Top of DATA BLOCK

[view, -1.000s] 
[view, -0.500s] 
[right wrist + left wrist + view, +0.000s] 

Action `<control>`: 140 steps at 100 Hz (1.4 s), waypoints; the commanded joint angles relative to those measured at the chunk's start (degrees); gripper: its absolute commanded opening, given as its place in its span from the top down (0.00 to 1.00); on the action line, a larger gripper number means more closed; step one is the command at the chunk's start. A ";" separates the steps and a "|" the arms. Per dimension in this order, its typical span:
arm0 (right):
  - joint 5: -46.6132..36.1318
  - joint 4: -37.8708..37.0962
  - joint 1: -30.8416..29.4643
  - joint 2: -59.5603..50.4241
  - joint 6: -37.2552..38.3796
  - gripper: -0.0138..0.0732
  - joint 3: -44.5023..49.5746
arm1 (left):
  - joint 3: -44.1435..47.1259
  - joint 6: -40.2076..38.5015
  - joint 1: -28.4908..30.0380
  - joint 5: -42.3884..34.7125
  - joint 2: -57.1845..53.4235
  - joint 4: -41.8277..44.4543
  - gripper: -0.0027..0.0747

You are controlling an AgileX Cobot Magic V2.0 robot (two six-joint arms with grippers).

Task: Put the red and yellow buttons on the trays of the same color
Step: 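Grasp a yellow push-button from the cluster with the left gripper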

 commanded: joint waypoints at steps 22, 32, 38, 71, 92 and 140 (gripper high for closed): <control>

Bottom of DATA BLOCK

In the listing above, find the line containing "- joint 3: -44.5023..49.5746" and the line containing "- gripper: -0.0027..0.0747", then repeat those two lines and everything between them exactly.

THE COMPLETED TASK:
  - joint 3: -44.5023..49.5746
arm1 (left):
  - joint 3: -44.1435..47.1259
  - joint 6: -40.2076..38.5015
  - joint 1: -28.4908..30.0380
  - joint 5: -42.3884..34.7125
  - joint 2: -57.1845..53.4235
  - joint 4: -41.8277..44.4543
  - gripper: -0.0027..0.0747

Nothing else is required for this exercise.